Just a brown slouch hat

A Brown Slouch Hat

There is a symbol, we love and adore it,
You see it daily wherever you go.
Long years have passed since our fathers once wore it,
What is the symbol that we should all know?

It's a brown slouch hat with the side turned up, and it means the world to me.
It’s the symbol of our Nation—the land of liberty.
And as soldiers they wear it, how proudly they bear it, for all the world to see.
Just a brown slouch hat with the side turned up, heading straight for victory.

Don't you thrill as young Bill passes by?
Don't you beam at the gleam in his eye?
Head erect, shoulders square, tunic spic and span,
Ev'ry inch a soldier and ev'ry inch a man.

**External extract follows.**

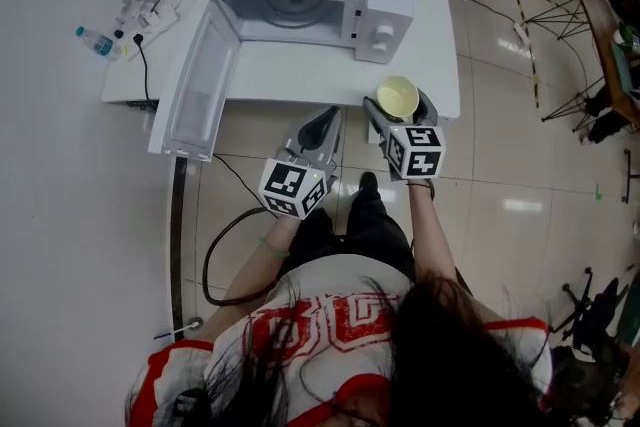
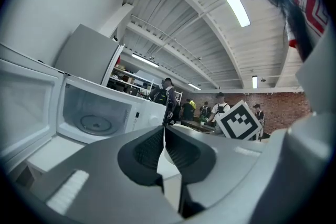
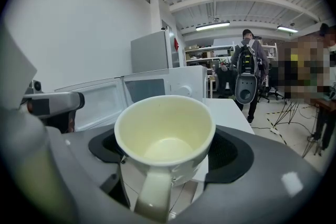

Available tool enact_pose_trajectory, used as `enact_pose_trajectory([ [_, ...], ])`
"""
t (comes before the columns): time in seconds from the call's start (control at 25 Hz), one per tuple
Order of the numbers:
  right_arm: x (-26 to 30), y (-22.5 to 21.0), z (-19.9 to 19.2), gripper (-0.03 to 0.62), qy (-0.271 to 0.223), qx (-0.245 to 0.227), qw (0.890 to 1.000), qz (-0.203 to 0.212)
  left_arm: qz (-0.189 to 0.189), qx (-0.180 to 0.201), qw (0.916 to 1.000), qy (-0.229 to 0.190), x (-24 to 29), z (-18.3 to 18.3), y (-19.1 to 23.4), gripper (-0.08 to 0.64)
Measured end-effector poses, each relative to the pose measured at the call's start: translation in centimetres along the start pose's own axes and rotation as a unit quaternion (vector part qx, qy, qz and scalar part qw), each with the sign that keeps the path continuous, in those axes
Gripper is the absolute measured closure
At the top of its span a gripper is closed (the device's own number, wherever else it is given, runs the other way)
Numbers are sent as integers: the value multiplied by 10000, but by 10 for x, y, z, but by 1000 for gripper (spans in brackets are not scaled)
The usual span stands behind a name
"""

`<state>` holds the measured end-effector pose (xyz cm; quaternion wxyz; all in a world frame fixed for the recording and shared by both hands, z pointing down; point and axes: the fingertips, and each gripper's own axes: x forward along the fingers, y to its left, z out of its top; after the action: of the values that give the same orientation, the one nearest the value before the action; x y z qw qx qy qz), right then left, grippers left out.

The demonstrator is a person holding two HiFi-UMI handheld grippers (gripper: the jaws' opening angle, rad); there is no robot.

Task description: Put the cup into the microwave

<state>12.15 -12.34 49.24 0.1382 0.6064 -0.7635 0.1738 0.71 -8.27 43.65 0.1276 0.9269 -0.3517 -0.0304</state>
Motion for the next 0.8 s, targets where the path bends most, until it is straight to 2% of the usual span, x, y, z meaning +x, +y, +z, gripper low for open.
enact_pose_trajectory([
  [0.8,-3,64,2,140,-144,-8,9999,-20,-93,71,9999,-110,-50,10,24,558],
])
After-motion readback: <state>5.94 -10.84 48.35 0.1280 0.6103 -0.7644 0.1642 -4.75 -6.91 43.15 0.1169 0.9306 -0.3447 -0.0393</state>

As they swing down the street, aren't they grand?
Three abreast to the beat of the band,
But what do we remember when the boys have passed along?
Marching by so brave and strong.

Just a brown ....

J Albert & Son, Sydney, 1942


Just a brown slouch hat

The brown slouch hat was first adopted into Australian military service in 1885 when it was chosen for the newly-formed Victorian Mounted Rifles; its well known high-domed crown and narrow brim, turned up on the left side, so that a rifle or one fitted with a bayonet would not interfere with the head gear, soon became symbolic of the Australian services. It was first worn overseas in the South African War.

When the Defence Act of 1903 combined the colonial defence forces into a single Australian army, the slouch hat became part of the uniform, and an array of embellishments was introduced. The hat featured a lower and indented crown. The turned-up side was held in position by means of a hook and eye fastener, and badges were backed with a distinctive cloth rosette in the corps or regimental colour. A stripe of the same colour was later added to the new seven-fold puggaree. The chinstrap, reduced in width, was adjusted by means of a sliding buckle.

Further standardisation and changes to embellishments occurred from time to time, with the raising of the 1st AIF in 1914, the reorganisation in 1922 of the Australian Military Forces and the introduction of the voluntary militia force in 1930, 1939 and in postwar years.

A shortage of cork helmets led to the widespread use of the slouch hat amongst British Empire forces during the Second Boer War, where it was used by units such as theCity Imperial Volunteers (CIV), Imperial Yeomanry, and King Edward's Horse. After the war, however, many armies rejected the once-popular headwear (as the British Army did in 1905), although it came back into fashion briefly during World War 2 during the Burma Campaign and amongst troops serving in India and Southeast Asia at this time.

Today, similar felt hats are worn by the all Australian services, but only the Australian Army, to which it remains a symbol of distinction and pride, continues to wear the khaki felt hat with its side turned up.